The French know nothing against the place. They have had some sick horses there, but none have died.' 

'Thank you very much.' 

'Nina insisted on going on the journey,' he said, 'and she was adamant we don't intercept your box on its way back.' 

'Please don't.' 

'I hope you know what you're doing.' 

I hoped so too. 

I phoned Guggenheim. 'I can't promise,' I said, 'but fly down and come to the farmyard today, in a taxi, and bring something to carry a small animal in.' 

'Rabbit?' he asked hopefully. 

'Pray,' I said. 

The hours crawled. 

Lewis phoned Isobel eventually in the afternoon and said they had crossed on the ferry and were leaving Dover. 

After another slow hour Isobel and Rose went home and I locked the office and went over to the Fourtrak, starting the engine. The passenger door opened, with Aziz standing there. 

'Can I come with you?' he said. Bright eyes. No smile. 

I didn't immediately answer. 

'You'll be safer if I do. No one, anyway, will hit you on the head when you're not looking.' 

I made a non-committal gesture and he swung into the seat beside me. 

'You're going to meet Nina, aren't you?' he asked. 

'Yes.' 

'What do you expect will happen?' 

I drove out of the yard, turned out of the village and drove uphill to a place where one could look down on Pixhill below. 

'Lewis,' I said, 'should come over the brow of that far hill and drive into Benjy Usher's yard.
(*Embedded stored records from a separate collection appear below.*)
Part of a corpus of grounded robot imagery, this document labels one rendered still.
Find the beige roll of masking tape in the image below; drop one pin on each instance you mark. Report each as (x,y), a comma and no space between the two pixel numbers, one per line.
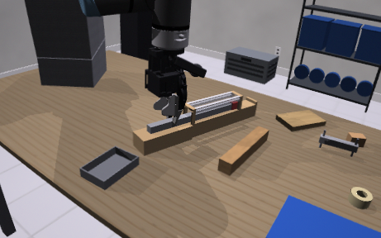
(361,201)

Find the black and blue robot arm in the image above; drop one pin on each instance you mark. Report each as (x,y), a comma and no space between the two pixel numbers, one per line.
(170,23)

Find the blue flat rectangular sheet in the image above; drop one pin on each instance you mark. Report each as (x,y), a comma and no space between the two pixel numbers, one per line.
(299,219)

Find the flat tan wooden board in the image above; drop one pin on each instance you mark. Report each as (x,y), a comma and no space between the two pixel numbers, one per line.
(296,121)

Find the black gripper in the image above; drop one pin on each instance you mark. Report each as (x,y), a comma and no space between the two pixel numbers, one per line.
(174,81)
If he does, I'll drive down there to meet them. If he goes anywhere else we can see that from here too.' 

'Where do you think he might go?' 

'I don't know how much you know.' 

'Nina said the method was complicated but the simple matter is that someone is bringing sickness to Pixhill's horses.' 

'Roughly, yes.' 

'But why?' 

'Partly to make a certain category of races easier to win by methodically infecting all the horses of that category that can be got at in Pixhill.' I paused. 'Halve the runners in the Chester Vase, for instance, and you more or less double your chances of winning. There are seldom more than six or so runners in the Chester Vase, or the Dante Stakes at York. They are nice prestigious races. Winning them puts a trainer in good standing in the profession.' 

Aziz sat digesting the implications. 'A blanket illness?' he said. 
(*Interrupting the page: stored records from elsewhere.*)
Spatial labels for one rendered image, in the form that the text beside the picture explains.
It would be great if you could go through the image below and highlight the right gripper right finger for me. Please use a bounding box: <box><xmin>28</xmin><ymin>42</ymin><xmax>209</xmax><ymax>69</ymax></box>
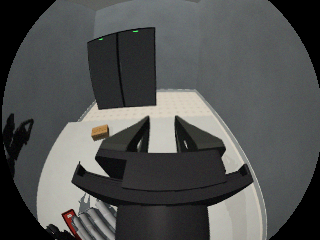
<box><xmin>174</xmin><ymin>115</ymin><xmax>226</xmax><ymax>157</ymax></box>

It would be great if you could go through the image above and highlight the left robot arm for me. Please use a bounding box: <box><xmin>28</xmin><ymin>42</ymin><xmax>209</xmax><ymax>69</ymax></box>
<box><xmin>2</xmin><ymin>113</ymin><xmax>76</xmax><ymax>240</ymax></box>

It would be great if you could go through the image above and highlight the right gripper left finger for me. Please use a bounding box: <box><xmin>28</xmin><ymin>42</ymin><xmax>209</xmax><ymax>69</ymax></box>
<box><xmin>99</xmin><ymin>116</ymin><xmax>150</xmax><ymax>153</ymax></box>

'Occurring here and there,' I nodded. 'It's not like nobbling the favourite for the Derby.' 

'Irkab Alhawa,' he said. 'Ride the Air.' 

'Ride the Wind.' 

'No,' he said, 'in Arabic it means 'ride the air'. It's the way jockeys ride, standing in the stirrups, sitting on air, not the saddle.' 

'Ride the wind's better,' I said. 

'But you don't think anyone's going to make that horse sick?' 

After a pause I said, 'Lewis didn't kill Jogger, he was in France. I don't think Lewis destroyed my car or took an axe to my house. I'm sure Lewis didn't crash the hard disk in my computer. As I said, that Sunday he was in France.' 

'He couldn't have done it,' Aziz agreed. 
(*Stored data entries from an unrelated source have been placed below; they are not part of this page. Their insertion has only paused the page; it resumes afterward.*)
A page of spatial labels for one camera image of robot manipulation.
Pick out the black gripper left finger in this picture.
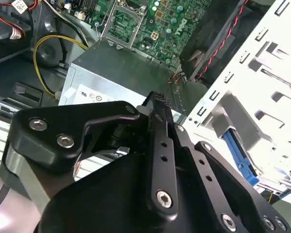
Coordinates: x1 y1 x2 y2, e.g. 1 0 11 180
0 91 179 220

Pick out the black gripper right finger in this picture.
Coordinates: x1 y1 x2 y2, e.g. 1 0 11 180
166 114 291 233

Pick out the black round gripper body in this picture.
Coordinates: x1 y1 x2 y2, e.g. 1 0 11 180
38 152 224 233

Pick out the hard disk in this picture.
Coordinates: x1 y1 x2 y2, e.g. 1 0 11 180
220 126 291 206

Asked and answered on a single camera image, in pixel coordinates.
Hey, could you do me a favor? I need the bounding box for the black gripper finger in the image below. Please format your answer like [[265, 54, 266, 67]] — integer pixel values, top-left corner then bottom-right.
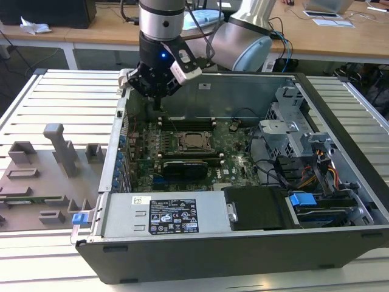
[[157, 77, 184, 112], [126, 68, 158, 112]]

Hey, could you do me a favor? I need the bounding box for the metal socket cover frame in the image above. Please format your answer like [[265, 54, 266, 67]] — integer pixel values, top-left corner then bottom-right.
[[179, 131, 213, 151]]

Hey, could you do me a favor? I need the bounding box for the silver topped CPU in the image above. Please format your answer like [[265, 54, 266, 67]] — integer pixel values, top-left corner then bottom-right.
[[184, 133, 205, 148]]

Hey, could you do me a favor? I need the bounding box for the wooden desk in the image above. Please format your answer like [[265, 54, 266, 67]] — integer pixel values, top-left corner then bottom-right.
[[65, 0, 389, 71], [0, 18, 75, 69]]

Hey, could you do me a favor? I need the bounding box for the black graphics card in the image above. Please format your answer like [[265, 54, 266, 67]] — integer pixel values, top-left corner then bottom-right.
[[162, 160, 210, 183]]

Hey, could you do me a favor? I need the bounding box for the green motherboard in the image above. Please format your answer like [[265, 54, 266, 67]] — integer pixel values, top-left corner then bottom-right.
[[126, 117, 265, 194]]

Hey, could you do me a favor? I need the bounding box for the silver finned heatsink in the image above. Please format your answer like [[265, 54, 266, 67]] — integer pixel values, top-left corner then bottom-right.
[[212, 182, 233, 193]]

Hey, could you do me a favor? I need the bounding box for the black box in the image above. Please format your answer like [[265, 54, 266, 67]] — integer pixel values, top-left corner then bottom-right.
[[0, 0, 97, 30]]

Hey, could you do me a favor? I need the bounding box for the crumpled white paper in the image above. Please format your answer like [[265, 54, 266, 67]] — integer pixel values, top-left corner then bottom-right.
[[19, 15, 52, 34]]

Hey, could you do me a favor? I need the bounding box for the metal drive cage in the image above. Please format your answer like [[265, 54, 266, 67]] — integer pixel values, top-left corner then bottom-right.
[[258, 86, 334, 159]]

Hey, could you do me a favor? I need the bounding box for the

'I thought I was up against two forces,' I said. 'Muscle and money. But there's a third.' 

'What is it?' 

'Malice.' 

The worst,' Aziz said slowly. 

The driving force within you, I thought, leaps out. Under stress, it can't be hidden. 

Apply the stress. 

'Do you have any reason to think anyone would destroy Irkab Alhawa?' Aziz asked, frowning. 

'No. I just intend to use the thought as a lever.' 

'To do what?' 

'Wait and see, and guard my back.' 

Aziz leaned sideways against the passenger door and assessed me quizzically, the irrepressible smile reappearing. 

'You're not like you look, are you?' he said. 

'How do I look?' 

'Physical.' 

'So do you,' I said. 

'But then … I am.' 

An odd ally, I thought; and unexpectedly, I was glad he was there. 

A Croft Raceways horsebox came over the opposite hill. I raised a pair of binoculars and focused, and saw the horse's head sticking out of the window. 

'That's them,' I said. 'Lewis and Nina.' 

The horsebox turned into the road towards Benjy Usher's stables, almost next door to Michael's. I started the Fourtrak and drove down the hill, reaching Benjy's yard almost before Lewis switched off his engine. 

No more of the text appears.